A full, word-for-word copy of the listing below is needed; leave the images out of it.
****************************************
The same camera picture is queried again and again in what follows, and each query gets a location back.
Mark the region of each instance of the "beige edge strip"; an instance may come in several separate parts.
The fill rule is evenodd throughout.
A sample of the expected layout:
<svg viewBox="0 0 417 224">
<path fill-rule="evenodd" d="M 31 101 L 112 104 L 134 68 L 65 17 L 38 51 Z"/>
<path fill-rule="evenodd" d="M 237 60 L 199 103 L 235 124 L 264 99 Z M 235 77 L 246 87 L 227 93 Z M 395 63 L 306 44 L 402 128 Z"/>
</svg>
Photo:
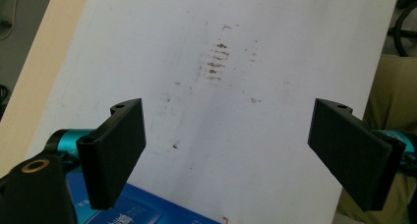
****************************************
### Finished exercise
The same camera picture is queried again and again in what follows, and each query gets a location back.
Mark the region of each instance of the "beige edge strip"; an instance may come in several separate parts.
The fill rule is evenodd throughout.
A sample of the expected layout:
<svg viewBox="0 0 417 224">
<path fill-rule="evenodd" d="M 31 101 L 112 104 L 134 68 L 65 17 L 38 51 Z"/>
<path fill-rule="evenodd" d="M 237 60 L 199 103 L 235 124 L 264 99 Z M 235 77 L 246 87 L 227 93 Z M 395 63 L 306 44 L 402 128 Z"/>
</svg>
Photo:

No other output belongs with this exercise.